> _Activity_
Each line of the data below that holds the word "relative" is to be reported in full.

[Supplied information — start]

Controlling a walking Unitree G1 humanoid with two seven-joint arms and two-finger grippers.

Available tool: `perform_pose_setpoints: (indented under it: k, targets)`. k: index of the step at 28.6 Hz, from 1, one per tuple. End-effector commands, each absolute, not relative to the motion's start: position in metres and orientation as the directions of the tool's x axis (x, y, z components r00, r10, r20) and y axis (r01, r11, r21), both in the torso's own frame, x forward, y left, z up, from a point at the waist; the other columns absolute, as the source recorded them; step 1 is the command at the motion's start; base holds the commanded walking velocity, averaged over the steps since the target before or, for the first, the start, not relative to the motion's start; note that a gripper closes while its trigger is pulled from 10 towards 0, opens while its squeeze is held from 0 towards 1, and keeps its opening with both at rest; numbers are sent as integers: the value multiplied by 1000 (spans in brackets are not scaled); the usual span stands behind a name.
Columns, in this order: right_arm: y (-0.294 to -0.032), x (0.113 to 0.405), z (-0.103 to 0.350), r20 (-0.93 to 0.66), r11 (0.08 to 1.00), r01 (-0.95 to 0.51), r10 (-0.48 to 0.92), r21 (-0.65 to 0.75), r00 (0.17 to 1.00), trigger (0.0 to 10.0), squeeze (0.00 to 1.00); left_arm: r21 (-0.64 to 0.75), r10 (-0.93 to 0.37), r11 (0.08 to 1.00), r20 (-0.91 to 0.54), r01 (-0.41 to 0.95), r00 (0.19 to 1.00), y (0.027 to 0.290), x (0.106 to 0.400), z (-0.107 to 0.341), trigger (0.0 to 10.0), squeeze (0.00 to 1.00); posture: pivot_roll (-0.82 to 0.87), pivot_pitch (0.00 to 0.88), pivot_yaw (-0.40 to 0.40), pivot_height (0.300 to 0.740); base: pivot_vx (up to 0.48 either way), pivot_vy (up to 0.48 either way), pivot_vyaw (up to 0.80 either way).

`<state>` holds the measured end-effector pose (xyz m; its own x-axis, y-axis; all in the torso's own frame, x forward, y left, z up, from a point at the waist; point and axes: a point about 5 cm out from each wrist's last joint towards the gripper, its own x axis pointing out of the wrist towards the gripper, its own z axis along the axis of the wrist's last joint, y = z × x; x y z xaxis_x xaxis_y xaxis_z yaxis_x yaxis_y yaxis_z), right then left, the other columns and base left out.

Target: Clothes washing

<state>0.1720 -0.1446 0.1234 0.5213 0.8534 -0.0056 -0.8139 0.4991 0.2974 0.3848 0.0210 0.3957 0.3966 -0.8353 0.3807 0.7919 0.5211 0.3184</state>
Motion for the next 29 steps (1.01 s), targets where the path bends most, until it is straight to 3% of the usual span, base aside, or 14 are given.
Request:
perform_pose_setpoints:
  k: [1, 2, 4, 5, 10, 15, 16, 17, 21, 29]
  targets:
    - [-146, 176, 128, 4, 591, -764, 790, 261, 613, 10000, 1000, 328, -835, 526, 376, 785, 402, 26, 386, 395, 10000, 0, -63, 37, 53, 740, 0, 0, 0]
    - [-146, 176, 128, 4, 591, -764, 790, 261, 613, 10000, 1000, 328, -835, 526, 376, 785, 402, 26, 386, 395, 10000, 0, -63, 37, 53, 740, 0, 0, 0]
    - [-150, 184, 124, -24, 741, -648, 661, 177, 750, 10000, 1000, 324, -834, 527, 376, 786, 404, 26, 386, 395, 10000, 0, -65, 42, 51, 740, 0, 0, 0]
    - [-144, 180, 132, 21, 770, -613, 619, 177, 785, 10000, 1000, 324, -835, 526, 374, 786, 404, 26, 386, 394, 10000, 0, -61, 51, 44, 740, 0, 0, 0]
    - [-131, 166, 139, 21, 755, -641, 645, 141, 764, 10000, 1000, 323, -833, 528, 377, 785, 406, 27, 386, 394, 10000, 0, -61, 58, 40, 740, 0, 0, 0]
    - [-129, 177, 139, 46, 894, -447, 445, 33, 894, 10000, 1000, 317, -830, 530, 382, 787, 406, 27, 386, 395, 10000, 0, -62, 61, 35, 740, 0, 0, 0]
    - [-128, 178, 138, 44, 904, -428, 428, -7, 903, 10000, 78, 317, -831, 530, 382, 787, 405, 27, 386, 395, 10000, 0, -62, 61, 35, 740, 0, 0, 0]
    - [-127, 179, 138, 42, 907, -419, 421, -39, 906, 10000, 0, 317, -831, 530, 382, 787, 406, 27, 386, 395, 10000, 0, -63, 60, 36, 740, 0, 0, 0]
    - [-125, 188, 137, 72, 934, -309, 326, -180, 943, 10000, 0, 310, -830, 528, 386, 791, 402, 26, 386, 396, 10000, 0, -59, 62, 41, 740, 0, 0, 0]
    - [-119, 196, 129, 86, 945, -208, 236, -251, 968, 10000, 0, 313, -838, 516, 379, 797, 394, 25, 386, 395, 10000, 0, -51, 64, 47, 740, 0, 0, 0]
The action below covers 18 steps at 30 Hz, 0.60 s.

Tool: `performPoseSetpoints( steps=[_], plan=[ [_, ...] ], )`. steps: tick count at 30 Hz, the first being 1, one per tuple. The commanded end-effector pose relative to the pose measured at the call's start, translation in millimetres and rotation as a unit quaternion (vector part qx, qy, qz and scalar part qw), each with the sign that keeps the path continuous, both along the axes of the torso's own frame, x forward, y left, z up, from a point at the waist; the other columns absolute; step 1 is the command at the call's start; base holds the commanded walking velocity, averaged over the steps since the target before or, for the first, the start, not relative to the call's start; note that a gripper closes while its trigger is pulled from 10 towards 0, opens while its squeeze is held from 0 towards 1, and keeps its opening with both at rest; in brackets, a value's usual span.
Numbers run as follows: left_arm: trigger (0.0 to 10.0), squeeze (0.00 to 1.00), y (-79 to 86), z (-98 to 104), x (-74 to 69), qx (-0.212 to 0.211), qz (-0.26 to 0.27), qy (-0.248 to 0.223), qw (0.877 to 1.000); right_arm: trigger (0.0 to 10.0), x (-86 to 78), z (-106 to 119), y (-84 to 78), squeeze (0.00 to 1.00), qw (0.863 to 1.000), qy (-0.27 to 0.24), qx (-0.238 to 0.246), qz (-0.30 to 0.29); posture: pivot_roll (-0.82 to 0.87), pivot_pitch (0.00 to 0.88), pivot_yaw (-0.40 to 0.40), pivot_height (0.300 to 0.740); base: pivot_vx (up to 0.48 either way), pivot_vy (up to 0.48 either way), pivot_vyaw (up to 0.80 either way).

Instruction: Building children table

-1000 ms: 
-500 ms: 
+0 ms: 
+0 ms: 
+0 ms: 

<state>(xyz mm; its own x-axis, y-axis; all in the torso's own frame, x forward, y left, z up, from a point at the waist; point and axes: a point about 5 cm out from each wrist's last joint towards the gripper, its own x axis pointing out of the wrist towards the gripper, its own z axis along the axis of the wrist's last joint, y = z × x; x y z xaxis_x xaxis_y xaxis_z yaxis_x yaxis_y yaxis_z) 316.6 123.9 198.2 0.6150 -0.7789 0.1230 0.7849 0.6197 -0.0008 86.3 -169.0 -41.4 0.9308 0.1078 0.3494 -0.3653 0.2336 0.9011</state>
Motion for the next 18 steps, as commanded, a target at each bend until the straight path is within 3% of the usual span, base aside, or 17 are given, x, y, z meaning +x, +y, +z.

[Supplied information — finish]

> _Result of the task_
Available tool: `perform_pose_setpoints: (indented under it: k, targets)`. k: index of the step at 28.6 Hz, from 1, one per tuple. End-effector commands, each absolute, not relative to the motion's start: position in metres and orientation as the directions of the tool's x axis (x, y, z components r00, r10, r20) and y axis (r01, r11, r21), both in the torso's own frame, x forward, y left, z up, from a point at the waist; the other columns absolute, as the source recorded them; step 1 is the command at the motion's start; base holds the commanded walking velocity, averaged over the steps since the target before or, for the first, the start, not relative to the motion's start; note that a gripper closes while its trigger is pulled from 10 towards 0, opens while its squeeze is held from 0 towards 1, and keeps its opening with both at rest; numbers are sent as integers: the value multiplied by 1000 (spans in brackets are not scaled); the usual span stands behind a name.
Tool: `performPoseSetpoints( steps=[_], plan=[ [_, ...] ], )`. steps: tick count at 30 Hz, the first being 1, one per tuple. The commanded end-effector pose relative to the pose measured at the call's start, translation in millimetres and rotation as a unit quaternion (vector part qx, qy, qz and scalar part qw), each with the sign that keeps the path continuous, both along the axes of the torso's own frame, x forward, y left, z up, from a point at the waist; the other columns absolute; step 1 is the command at the call's start; base holds the commanded walking velocity, averaged over the steps since the target before or, for the first, the start, not relative to the call's start; note that a gripper closes while its trigger is pulled from 10 towards 0, opens while its squeeze is held from 0 towards 1, and keeps its opening with both at rest; in brackets, a value's usual span.

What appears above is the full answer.